Curiosity rover closer to resuming drilling on Mars thanks to testing of new techniques

Photo of Curiosity’s drill at the end of its robotic arm, during the latest test on Oct. 17, 2017. Photo Credit: NASA/JPL-Caltech

NASA’s Curiosity rover has been exploring Mars since 2012, analyzing numerous samples of rock and soil in Gale crater, which used to be a large lake a few billion years ago. Almost a year ago though, the rover’s drill stopped working properly and engineers have been busy figuring out how to fix it if possible. But it seems that they are now getting closer to resuming drilling, which is great news, especially since one of the main tasks is to study organic material the rover has found.

The rover team has been testing some new techniques back on Earth, and are optimistic that the problem can be resolved, although full operation of the drill is probably still a few months away. Meanwhile, there are plenty of other activities can keep Curiosity busy as well.

“We’re steadily proceeding with due caution to develop and test ways of using the rover differently from ever before, and Curiosity is continuing productive investigations that don’t require drilling,” said Deputy Project Manager Steve Lee, of NASA’s Jet Propulsion Laboratory, Pasadena, California.

It’s been 10 months since Curiosity even touched the ground with its drill, but it did so for the first time again on Oct. 17. It also placed the drill directly on a rock without using its stabilizers, on either side of the bit, something never done before.
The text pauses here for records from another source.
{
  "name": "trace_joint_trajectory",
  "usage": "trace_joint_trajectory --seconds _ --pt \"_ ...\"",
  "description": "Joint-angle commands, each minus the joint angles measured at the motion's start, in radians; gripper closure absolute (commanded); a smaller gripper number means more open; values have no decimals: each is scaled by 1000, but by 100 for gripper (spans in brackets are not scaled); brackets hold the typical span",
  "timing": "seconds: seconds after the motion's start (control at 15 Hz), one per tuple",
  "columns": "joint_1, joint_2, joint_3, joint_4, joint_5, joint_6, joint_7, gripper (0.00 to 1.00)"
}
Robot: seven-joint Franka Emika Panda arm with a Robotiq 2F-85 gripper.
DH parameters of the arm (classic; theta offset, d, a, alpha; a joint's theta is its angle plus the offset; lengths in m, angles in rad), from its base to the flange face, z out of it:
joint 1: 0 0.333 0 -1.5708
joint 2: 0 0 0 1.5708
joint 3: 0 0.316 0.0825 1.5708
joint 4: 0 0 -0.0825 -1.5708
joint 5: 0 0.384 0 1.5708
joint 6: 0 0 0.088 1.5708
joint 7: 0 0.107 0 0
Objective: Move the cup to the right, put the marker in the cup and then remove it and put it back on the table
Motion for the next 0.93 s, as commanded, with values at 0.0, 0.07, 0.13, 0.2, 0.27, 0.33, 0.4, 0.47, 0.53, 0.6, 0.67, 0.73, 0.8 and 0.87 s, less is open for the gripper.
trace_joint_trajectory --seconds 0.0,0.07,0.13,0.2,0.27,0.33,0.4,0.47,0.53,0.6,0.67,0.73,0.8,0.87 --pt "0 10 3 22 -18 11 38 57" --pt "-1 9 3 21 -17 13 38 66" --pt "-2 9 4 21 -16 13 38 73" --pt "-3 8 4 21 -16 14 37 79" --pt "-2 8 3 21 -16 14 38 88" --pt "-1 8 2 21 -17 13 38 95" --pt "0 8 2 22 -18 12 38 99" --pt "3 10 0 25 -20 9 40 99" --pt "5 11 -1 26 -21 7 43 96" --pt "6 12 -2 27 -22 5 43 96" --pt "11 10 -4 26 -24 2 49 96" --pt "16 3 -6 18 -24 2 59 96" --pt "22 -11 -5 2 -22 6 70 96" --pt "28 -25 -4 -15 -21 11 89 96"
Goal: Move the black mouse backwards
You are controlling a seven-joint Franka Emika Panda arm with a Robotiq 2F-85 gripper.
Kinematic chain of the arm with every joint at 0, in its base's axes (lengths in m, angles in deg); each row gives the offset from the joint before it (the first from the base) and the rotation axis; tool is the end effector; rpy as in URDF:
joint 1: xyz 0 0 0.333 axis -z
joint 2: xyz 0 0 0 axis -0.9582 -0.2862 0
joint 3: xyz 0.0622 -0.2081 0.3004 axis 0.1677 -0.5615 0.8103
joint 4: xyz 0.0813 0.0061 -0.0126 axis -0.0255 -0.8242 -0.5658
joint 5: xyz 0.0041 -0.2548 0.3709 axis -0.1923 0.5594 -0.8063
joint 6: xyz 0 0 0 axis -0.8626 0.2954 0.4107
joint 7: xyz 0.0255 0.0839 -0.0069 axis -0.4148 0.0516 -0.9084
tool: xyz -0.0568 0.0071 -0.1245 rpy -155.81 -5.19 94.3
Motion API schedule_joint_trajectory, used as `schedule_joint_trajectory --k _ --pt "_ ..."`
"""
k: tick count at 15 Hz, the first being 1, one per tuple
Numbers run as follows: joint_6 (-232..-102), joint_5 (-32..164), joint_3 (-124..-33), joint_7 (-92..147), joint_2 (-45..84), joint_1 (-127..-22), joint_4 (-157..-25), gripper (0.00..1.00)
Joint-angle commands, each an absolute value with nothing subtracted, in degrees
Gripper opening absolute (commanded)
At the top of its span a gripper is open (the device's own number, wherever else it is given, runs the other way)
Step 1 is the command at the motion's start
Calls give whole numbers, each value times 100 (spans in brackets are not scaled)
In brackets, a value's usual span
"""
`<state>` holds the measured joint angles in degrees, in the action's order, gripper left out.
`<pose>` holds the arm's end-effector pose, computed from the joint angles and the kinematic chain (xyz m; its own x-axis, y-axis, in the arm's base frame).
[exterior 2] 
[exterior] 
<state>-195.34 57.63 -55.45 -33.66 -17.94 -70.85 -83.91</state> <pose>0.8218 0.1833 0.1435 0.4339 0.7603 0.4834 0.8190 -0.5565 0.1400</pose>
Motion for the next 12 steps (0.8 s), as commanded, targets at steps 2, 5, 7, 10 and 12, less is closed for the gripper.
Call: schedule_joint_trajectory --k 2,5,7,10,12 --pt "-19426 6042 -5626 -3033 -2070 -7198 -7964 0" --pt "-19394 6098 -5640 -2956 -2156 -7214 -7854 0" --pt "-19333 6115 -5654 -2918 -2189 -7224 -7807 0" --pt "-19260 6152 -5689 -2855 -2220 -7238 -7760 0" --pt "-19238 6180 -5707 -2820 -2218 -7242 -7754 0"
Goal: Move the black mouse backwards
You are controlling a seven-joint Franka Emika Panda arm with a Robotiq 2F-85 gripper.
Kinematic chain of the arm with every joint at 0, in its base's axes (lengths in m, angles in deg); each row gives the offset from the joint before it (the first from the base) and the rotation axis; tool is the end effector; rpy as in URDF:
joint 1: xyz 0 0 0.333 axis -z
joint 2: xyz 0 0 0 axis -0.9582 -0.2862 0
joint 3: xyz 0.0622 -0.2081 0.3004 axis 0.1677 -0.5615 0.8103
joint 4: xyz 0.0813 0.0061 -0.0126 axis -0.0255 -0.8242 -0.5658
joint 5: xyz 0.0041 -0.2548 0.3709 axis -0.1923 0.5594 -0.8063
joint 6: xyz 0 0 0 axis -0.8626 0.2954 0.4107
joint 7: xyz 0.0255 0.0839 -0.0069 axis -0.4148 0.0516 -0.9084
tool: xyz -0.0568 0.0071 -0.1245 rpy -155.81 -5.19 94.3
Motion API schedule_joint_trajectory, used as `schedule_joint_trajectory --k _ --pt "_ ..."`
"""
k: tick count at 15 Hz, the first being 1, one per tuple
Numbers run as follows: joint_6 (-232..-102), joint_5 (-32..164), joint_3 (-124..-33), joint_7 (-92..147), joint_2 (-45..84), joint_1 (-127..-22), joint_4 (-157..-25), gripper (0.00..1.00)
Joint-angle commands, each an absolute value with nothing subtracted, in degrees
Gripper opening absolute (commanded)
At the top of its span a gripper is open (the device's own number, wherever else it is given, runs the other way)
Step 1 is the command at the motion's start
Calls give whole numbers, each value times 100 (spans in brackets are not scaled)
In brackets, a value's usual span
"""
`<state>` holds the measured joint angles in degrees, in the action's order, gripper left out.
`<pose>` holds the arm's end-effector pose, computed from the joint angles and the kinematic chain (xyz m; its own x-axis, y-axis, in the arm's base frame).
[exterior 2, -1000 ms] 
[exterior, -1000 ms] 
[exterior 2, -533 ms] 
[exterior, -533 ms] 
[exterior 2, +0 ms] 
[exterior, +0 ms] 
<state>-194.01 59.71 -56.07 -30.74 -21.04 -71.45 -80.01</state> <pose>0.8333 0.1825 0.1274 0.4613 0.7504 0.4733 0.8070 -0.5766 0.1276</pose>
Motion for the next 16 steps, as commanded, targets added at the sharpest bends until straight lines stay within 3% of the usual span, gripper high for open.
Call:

The 15 drill sites so far in Gale crater. It has been nearly a year since Curiosity was last able to do drilling. Image Credit: NASA/JPL-Caltech
Mudstone lakebed sedimentary deposits seen by the Curiosity rover in Gale crater. Photo Credit: NASA/JPL-Caltech
“Self-portrait” of Curiosity beside the Bagnold Dunes. Photo Credit: NASA/JPL-Caltech/MSSS

“This is the first time we’ve ever placed the drill bit directly on a Martian rock without stabilizers,” said JPL’s Douglas Klein, chief engineer for the mission’s return-to-drilling development. “The test is to gain better understanding of how the force/torque sensor on the arm provides information about side forces.”

In December 2016, the feed mechanism of the drill began to malfunction, halting drilling activities. The plan now is to use the motion of the robotic arm to directly advance the extended bit into a rock.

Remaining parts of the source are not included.